* EXERCISE DESCRIPTION: An exact copy of the data is required; the images should not appear in it.

Stored items
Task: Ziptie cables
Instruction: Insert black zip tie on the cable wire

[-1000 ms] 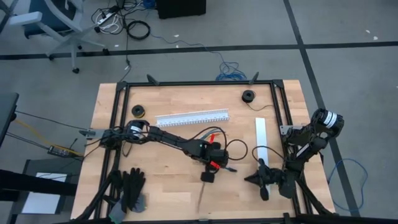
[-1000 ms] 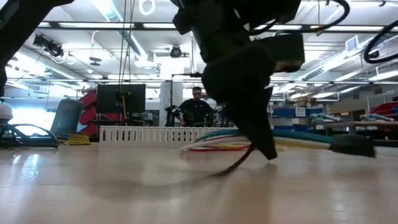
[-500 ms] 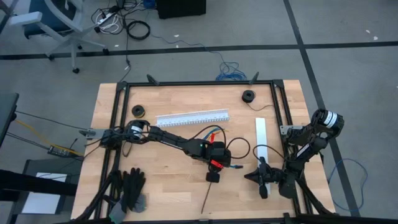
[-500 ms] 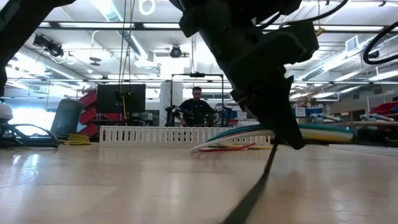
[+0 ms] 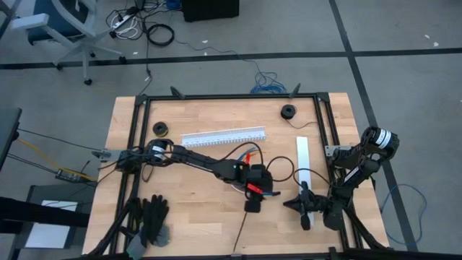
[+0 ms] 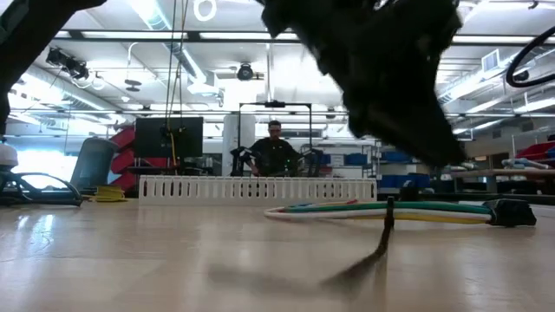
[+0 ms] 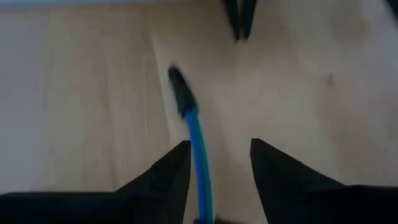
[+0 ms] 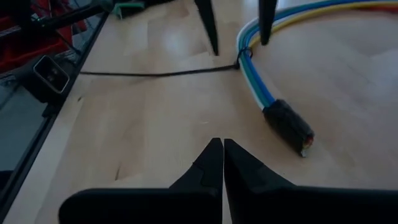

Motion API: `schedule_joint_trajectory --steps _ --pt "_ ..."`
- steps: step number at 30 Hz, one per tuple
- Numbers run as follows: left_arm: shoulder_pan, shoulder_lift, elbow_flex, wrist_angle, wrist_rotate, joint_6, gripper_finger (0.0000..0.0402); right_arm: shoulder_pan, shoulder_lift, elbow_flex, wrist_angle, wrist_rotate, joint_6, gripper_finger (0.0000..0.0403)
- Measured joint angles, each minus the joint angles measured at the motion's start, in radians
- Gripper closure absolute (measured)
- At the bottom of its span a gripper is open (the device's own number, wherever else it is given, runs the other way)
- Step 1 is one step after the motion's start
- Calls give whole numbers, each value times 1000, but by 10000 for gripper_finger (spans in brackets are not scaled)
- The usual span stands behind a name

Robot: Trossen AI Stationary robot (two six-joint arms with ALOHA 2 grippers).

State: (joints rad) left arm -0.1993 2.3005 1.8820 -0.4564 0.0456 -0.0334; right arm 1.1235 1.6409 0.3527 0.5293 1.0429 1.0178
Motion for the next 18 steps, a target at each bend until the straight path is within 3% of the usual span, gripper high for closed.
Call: schedule_joint_trajectory --steps 7,13,18 --pt "-1 0 94 -83 1 7 259 -1 0 0 0 10 -1 403" --pt "-19 0 102 -153 -11 -27 259 -1 0 0 0 10 -24 403" --pt "-40 0 83 -90 -117 -50 259 -2 0 0 0 11 -27 403"
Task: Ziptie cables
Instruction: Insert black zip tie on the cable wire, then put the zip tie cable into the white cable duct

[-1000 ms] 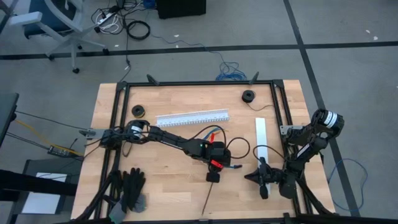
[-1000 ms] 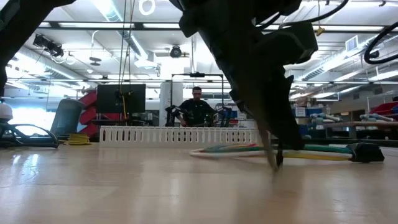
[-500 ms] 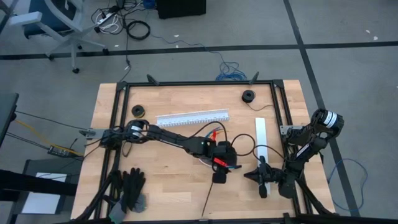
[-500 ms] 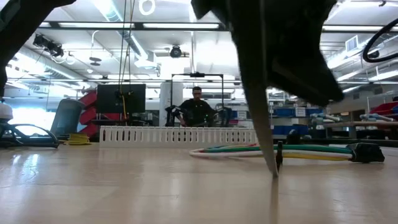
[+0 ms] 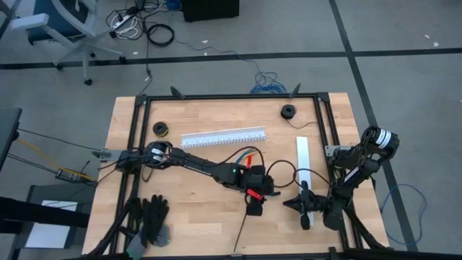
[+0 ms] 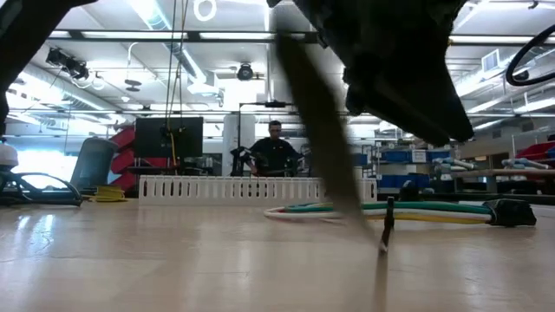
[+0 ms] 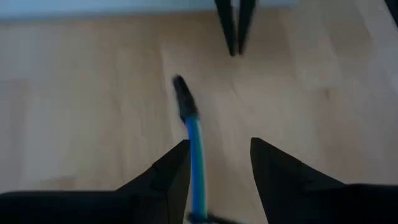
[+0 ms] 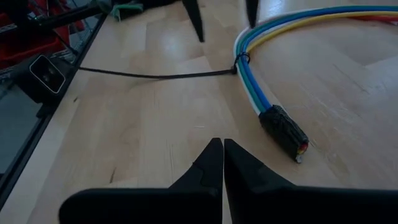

* EXPECTED OUTPUT:
Task: Ziptie cables
Instruction: Insert black zip tie on the cable wire

[-1000 ms] 
[-1000 ms] 
[-500 ms] 
[-500 ms] 
[+0 ms] 
[+0 ms] 
[+0 ms] 
[+0 ms] 

Motion API: `schedule_joint_trajectory --steps _ --pt "_ ..."`
- steps: step number at 30 Hz, one per tuple
- Numbers run as follows: left_arm: shoulder_pan, shoulder_lift, elbow_flex, wrist_angle, wrist_rotate, joint_6, gripper_finger (0.0000..0.0402); right_arm: shoulder_pan, shoulder_lift, elbow_flex, wrist_angle, wrist_rotate, joint_6, gripper_finger (0.0000..0.0403)
- Measured joint angles, each minus the joint angles measured at the motion's start, in radians
- Gripper closure absolute (measured)
- At the bottom of its span a gripper is open (the device's own number, wherever else it is given, runs the other way)
- Step 1 is one step after the motion's start
- Calls give whole numbers, each value times 1000, but by 10000 for gripper_finger (spans in brackets are not scaled)
- The usual span stands behind a name

Robot: Trossen AI Stationary robot (two six-joint arms with ALOHA 2 grippers).

State: (joints rad) left arm -0.1993 2.3005 1.8820 -0.4564 0.0456 -0.0334; right arm 1.1235 1.6409 0.3527 0.5293 1.0429 1.0178
Motion for the next 18 steps, a target at each bend until the straight path is within 3% of the usual span, gripper high for closed.
Call: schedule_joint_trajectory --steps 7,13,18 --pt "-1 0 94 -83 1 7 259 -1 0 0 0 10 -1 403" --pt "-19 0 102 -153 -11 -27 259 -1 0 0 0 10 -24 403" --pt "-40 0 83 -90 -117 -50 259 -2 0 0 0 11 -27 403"
Task: Ziptie cables
Instruction: Insert black zip tie on the cable wire, then put the zip tie cable into the white cable duct

[-1000 ms] 
[-1000 ms] 
[-500 ms] 
[-500 ms] 
[+0 ms] 
[+0 ms] 
[+0 ms] 
[+0 ms] 

Work on the answer has been completed.